Abordant les subventions de l'Etat au développement économique et
social qui, avec 4,4 milliards de francs, soit une progression de
10 %, constituent le coeur du budget de l'outre-mer, il a
particulièrement signalé :
- la progression de 6,4 % des crédits du fonds pour l'emploi dans
les départements d'outre-mer (FEDOM), qui atteignent 1,8 milliard
de francs et permettront de financer 56.500 solutions nouvelles
d'insertion ;
- la très forte progression des crédits de paiement de la ligne
budgétaire unique, qui passent de 568 à 897 millions de
francs, en vue de financer 19.000 opérations supplémentaires
de logement social ;
- la relative érosion des subventions d'investissement transitant par le
fonds d'investissement des départements d'outre-mer (FIDOM) et le fonds
d'investissement économique et social (FIDES), qui représentent
la participation de l'Etat au financement des contrats de plan et des contrats
de développement conclus avec les collectivités locales
d'outre-mer.
M. Henri Torre, rapporteur spécial,
a ensuite
présenté plusieurs observations.
Il a en premier lieu rappelé le rôle très utile joué
par le SMA en matière de formation professionnelle et de
développement local, ce qui justifiait d'apporter une attention soutenue
à la mise en oeuvre de sa réforme.
Il a ensuite souligné l'accentuation de la montée très
rapide, au sein du budget de l'outre-mer, des dépenses d'intervention et
de transferts publics en déplorant que les concours de l'Etat ne soient
pas davantage orientés vers l'investissement public en faveur du
développement local, en particulier au travers des contrats de plan.

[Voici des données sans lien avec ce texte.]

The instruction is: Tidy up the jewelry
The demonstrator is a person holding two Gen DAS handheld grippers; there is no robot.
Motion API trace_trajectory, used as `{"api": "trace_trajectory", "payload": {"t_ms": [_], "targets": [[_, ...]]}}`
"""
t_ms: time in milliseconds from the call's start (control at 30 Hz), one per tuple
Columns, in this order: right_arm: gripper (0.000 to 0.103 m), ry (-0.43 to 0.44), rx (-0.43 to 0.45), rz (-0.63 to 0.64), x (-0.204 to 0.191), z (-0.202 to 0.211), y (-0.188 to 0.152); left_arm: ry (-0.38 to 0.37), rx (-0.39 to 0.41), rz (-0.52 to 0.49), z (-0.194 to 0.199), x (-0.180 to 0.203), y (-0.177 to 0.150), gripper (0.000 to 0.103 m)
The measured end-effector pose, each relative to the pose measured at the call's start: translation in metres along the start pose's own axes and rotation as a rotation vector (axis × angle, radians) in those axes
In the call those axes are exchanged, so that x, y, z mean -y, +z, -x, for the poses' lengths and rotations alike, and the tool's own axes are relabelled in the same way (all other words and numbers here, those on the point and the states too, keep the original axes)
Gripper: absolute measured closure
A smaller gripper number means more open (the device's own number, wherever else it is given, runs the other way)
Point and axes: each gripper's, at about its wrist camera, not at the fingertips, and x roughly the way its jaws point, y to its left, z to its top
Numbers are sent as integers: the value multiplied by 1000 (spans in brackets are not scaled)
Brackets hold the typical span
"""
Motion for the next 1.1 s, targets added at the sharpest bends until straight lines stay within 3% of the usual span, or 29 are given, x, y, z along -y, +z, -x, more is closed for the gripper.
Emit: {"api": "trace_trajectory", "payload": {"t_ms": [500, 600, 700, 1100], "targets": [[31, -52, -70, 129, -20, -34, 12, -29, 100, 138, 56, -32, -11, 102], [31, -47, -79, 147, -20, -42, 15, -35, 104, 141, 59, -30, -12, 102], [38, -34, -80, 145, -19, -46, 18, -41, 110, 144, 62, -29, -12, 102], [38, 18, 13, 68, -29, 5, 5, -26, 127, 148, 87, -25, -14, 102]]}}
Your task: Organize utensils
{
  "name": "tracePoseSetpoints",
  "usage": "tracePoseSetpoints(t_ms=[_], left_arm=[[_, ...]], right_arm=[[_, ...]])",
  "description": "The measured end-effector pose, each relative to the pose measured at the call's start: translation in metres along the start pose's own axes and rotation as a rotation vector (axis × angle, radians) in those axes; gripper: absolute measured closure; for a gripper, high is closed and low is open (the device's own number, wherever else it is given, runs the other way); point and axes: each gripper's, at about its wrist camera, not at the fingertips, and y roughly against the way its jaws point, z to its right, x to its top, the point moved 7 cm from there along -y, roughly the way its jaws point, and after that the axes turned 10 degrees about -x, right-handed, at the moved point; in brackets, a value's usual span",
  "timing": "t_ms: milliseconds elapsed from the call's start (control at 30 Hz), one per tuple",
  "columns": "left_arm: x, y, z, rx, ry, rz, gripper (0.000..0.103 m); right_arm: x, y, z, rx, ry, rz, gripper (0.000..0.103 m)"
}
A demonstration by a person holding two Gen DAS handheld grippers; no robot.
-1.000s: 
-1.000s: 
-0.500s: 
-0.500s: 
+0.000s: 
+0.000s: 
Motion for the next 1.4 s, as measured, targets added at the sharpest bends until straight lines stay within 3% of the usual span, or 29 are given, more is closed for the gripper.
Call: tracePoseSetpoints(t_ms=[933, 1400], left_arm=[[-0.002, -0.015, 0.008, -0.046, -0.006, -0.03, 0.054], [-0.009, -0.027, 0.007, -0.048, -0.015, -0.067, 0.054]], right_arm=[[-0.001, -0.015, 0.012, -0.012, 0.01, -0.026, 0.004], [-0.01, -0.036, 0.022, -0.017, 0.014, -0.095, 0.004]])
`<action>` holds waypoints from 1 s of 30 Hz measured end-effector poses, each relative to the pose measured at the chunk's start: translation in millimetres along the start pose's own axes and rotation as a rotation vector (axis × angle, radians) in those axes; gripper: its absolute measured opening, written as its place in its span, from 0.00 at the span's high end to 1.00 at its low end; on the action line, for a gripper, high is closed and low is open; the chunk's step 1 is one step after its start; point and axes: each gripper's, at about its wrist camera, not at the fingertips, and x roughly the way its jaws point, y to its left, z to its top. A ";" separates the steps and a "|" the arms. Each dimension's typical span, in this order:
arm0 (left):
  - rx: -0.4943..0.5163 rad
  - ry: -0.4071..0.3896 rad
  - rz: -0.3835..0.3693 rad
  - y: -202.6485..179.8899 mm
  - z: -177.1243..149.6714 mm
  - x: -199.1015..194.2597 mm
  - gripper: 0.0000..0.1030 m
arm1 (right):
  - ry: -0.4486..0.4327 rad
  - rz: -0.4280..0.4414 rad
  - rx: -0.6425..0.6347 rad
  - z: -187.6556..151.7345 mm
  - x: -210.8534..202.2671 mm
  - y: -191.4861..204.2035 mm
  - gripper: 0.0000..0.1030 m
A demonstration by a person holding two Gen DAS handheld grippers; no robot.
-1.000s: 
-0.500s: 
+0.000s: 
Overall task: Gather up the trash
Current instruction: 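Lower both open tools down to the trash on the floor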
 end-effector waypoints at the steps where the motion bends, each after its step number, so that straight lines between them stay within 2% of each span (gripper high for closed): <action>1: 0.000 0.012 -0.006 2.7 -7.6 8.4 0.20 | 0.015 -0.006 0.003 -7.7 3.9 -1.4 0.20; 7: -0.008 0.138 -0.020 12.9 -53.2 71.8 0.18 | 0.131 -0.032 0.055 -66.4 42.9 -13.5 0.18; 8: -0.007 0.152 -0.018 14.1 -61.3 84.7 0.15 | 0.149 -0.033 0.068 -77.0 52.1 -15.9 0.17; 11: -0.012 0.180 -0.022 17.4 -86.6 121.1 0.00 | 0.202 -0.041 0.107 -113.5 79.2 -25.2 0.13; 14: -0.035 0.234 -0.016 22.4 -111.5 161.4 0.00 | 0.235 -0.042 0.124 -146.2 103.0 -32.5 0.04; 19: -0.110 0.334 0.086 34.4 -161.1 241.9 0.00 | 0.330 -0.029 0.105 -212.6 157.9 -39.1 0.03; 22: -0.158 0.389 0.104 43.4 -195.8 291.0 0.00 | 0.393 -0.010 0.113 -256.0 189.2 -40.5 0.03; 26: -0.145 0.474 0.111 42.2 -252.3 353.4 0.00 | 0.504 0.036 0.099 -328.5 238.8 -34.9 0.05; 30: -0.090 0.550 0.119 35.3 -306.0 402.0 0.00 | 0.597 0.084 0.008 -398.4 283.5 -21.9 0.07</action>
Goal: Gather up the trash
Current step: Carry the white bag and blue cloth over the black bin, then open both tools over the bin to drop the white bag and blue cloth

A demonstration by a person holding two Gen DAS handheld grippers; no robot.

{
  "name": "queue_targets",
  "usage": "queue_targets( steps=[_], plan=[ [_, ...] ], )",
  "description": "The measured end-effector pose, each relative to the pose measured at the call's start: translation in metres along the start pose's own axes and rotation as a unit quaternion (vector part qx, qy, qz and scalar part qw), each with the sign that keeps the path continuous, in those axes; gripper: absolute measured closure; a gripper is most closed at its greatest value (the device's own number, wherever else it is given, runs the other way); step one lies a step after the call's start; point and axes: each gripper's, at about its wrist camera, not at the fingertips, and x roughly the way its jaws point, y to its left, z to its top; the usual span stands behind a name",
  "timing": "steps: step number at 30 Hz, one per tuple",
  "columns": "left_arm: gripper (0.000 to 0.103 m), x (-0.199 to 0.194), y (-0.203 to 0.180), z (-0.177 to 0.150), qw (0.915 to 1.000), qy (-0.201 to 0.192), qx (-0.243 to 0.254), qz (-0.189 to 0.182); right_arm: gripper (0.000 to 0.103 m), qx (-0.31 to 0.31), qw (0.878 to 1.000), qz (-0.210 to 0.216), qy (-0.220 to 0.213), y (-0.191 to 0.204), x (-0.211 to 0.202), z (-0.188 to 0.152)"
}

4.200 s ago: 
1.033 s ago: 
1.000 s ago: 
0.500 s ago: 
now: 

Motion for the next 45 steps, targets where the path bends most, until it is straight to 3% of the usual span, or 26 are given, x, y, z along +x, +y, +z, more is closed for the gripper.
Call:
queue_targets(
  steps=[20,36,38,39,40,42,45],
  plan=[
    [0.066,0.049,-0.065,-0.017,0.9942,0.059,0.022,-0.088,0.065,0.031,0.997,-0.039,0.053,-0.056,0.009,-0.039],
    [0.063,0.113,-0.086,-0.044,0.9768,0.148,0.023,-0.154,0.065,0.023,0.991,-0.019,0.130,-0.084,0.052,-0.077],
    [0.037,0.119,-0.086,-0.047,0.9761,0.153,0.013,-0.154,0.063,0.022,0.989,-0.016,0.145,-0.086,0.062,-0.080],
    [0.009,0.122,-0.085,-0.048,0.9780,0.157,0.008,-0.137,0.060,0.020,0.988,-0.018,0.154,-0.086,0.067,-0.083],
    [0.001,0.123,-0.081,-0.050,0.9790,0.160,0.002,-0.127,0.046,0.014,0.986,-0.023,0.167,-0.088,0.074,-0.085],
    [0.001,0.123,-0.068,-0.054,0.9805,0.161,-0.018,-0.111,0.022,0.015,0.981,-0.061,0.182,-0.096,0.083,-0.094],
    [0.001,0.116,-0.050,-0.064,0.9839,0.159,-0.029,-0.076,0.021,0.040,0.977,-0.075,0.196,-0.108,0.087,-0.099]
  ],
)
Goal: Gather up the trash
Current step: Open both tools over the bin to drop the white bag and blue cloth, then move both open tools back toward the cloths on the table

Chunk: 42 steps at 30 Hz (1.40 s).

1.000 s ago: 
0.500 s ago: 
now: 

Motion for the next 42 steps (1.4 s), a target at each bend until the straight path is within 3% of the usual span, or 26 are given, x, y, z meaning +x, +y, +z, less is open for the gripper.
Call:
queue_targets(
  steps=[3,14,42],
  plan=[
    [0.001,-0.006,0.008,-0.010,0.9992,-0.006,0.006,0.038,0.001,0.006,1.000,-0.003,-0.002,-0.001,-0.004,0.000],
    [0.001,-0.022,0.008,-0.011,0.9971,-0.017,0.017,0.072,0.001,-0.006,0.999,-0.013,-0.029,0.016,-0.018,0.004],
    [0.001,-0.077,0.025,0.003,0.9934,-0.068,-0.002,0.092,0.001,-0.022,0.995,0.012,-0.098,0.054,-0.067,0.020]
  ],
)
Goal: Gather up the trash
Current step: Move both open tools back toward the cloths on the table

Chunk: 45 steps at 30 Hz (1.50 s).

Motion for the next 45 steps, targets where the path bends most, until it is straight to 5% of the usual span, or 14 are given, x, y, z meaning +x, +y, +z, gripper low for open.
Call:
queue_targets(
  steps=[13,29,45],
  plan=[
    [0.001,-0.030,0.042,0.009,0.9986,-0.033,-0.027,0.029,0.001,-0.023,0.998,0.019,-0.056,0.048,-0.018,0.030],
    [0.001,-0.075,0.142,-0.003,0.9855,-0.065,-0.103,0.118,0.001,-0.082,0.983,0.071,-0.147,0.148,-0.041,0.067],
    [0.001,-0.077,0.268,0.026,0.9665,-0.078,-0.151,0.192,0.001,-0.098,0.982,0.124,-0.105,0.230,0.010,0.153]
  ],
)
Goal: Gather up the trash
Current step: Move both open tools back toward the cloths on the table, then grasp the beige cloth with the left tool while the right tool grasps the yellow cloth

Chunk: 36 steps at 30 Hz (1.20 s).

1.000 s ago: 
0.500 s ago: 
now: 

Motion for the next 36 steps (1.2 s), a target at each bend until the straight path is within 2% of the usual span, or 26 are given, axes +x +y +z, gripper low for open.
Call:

S'agissant du logement social, il a rappelé les écarts
enregistrés par le passé entre l'évolution des
autorisations de programme et celle des crédits de paiement, du fait des
difficultés des collectivités locales à acquérir et
viabiliser des terrains permettant d'accueillir des opérations de
logement social.
En matière d'aides à l'emploi, il a déploré que
l'essentiel du dispositif demeure centré sur des formules relevant du
secteur public et parapublic, au détriment de celles relevant du secteur
privé.
Enfin, revenant sur les modifications apportées par la loi de finances
pour 1998 au régime de défiscalisation outre-mer, il a
constaté que le Gouvernement n'avait proposé aucune mesure de
substitution susceptible de maintenir outre-mer un indispensable flux
d'investissement privé.
A l'issue de cet exposé,
M. Philippe Marini, rapporteur
général,
a interrogé le rapporteur spécial
sur les perspectives d'évolution du régime d'investissement
défiscalisé.
M. Henri Torre, rapporteur spécial,
a tout d'abord
considéré qu'il n'était pas illégitime, à
son sens, de vouloir corriger la loi Pons afin de mettre fin à certains
abus ou détournements dont elle aurait pu faire l'objet. Pour autant, il
a fermement souligné l'impact positif de cette loi sur l'investissement
privé outre-mer et a déploré que le Gouvernement ait
modifié le dispositif l'an passé sans se soucier de l'effet que
cette mesure produirait sur le flux d'investissement et sans veiller à
préserver ce dernier. Faisant allusion aux suggestions
présentées par le rapporteur général de la
commission des finances de l'Assemblée nationale, visant notamment
à proroger la loi Pons au-delà de 2001, il a jugé
souhaitable qu'une discussion s'engage avec le Gouvernement à cette
occasion, afin de rechercher les moyens susceptibles de maintenir un courant
d'investissement indispensable.
M. Rodolphe Désiré, rapporteur pour avis de la commission des
affaires économiques et du plan
, a rejoint certaines analyses du
rapporteur spécial relatives à la priorité donnée
aux transferts publics par rapport à l'investissement productif. Il a
rappelé les lourds handicaps, en particulier l'éloignement, qui
entravent le développement de l'outre-mer. Il a déploré le
coup d'arrêt provoqué par la modification de la loi Pons sur
l'investissement outre-mer et rappelé que ce dernier souffrait
déjà des difficultés du système bancaire et des
taux d'intérêts supérieurs de 2,5 à 3 points
à ceux de la métropole. Il a ajouté que l'entrée en
vigueur de l'euro entraînerait la suppression de la pratique du
réescompte qui permettait à l'Institut d'émission des
départements d'outre-mer de financer des investissements productifs. Il
a constaté l'absence d'évolution sur le dossier de la
surrémunération des fonctionnaires outre-mer. Il a conclu en
souhaitant que l'année 1999 soit celle d'une réflexion
approfondie et d'un réajustement permettant de trouver pour l'outre-mer
des moyens plus efficients de financer son développement.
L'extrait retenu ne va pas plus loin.